PocketReplica: One-Loop AR Object Capture for On-Device 3D Reconstruction

MSc assignment

Walk once around an object in AR and “steal its geometry” into your pocket.
SAM 3 has shown that a single image can hint at a plausible 3D shape—but only from one view, on a desktop GPU, and with plenty of hidden assumptions. This project asks a bolder question:
What if you put the camera into a human hand, move around the object in AR, and let feature tracking + segmentation + geometry do the rest?

You hold up your phone or AR headset, pick an object on your desk—a toy figure, a coffee cup, a small sculpture. A tap tells the system: “this is the thing I care about.” From that moment on, every step you take around it becomes a new clue:

  • AR pose tracking says where you are,
  • feature matching says how images line up,
  • a SAM-style segmenter says which pixels belong to the object,
  • and a lightweight reconstruction engine slowly carves a clean 3D mesh out of the visual stream.

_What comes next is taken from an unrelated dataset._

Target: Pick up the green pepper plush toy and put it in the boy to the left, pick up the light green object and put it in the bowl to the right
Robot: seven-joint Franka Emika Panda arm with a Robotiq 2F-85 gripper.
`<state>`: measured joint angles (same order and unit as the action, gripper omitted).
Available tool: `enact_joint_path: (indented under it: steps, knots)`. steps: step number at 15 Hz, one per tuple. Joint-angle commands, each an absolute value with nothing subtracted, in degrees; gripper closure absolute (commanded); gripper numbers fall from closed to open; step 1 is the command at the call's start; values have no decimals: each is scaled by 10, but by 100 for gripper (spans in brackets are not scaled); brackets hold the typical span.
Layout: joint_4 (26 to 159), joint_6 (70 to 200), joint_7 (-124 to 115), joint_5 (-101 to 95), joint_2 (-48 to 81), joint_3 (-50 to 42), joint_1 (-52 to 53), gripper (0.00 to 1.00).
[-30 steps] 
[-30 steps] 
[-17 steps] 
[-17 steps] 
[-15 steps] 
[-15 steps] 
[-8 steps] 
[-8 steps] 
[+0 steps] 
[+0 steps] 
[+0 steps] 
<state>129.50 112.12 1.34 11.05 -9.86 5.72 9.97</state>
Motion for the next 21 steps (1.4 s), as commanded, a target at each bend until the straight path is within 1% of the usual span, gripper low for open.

No calibration targets. No turntables. No studio lighting. Just you walking around the object once, and an AR system that understands both what to reconstruct and how your viewpoint moves.

The end result is a scale-aware, watertight 3D model you can spin, relight, or export for printing, teaching, product design, or interactive experiences. The scientific core is not “yet another demo app,” but a tight integration of:

  • Multi-view segmentation in the wild (making SAM-like masks consistent across many viewpoints)
  • Feature-based pose and structure reasoning (tracking the object as you move, not just the background)
  • On-device 3D reconstruction tailored for AR use (no cloud pipeline, no offline photogrammetry)

Where SAM 3 stops at “one image → one plausible 3D,” your thesis aims at “one walk around → one trustworthy, AR-ready model.” The physical world becomes editable, one loop at a time.